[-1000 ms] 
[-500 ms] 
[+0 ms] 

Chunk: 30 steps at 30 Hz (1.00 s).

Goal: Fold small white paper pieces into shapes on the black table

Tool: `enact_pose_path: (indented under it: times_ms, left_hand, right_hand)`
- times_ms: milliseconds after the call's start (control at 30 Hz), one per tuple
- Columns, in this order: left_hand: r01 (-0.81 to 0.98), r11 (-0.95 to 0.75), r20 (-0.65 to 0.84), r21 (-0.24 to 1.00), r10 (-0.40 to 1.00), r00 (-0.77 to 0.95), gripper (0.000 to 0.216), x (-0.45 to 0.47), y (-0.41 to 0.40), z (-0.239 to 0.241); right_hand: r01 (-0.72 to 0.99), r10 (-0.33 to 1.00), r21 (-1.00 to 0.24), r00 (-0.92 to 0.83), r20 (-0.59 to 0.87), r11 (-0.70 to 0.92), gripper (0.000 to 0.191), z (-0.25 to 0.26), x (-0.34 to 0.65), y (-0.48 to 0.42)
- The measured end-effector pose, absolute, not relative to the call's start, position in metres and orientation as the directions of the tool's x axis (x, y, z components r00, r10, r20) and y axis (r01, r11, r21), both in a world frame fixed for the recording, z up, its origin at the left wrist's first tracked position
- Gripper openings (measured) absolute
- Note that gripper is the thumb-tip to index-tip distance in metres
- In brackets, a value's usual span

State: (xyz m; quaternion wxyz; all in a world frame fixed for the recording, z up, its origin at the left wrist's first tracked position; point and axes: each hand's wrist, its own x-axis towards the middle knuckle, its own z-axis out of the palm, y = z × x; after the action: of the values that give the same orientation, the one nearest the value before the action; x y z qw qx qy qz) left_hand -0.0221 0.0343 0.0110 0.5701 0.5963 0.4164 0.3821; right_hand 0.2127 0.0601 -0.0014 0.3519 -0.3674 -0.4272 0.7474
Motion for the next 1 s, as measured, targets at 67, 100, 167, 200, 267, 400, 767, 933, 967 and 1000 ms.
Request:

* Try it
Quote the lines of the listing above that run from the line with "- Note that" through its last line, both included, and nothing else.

* Result of this exercise
- Note that gripper is the thumb-tip to index-tip distance in metres
- In brackets, a value's usual span

State: (xyz m; quaternion wxyz; all in a world frame fixed for the recording, z up, its origin at the left wrist's first tracked position; point and axes: each hand's wrist, its own x-axis towards the middle knuckle, its own z-axis out of the palm, y = z × x; after the action: of the values that give the same orientation, the one nearest the value before the action; x y z qw qx qy qz) left_hand -0.0221 0.0343 0.0110 0.5701 0.5963 0.4164 0.3821; right_hand 0.2127 0.0601 -0.0014 0.3519 -0.3674 -0.4272 0.7474
Motion for the next 1 s, as measured, targets at 67, 100, 167, 200, 267, 400, 767, 933, 967 and 1000 ms.
Request:

No more output is required for this exercise.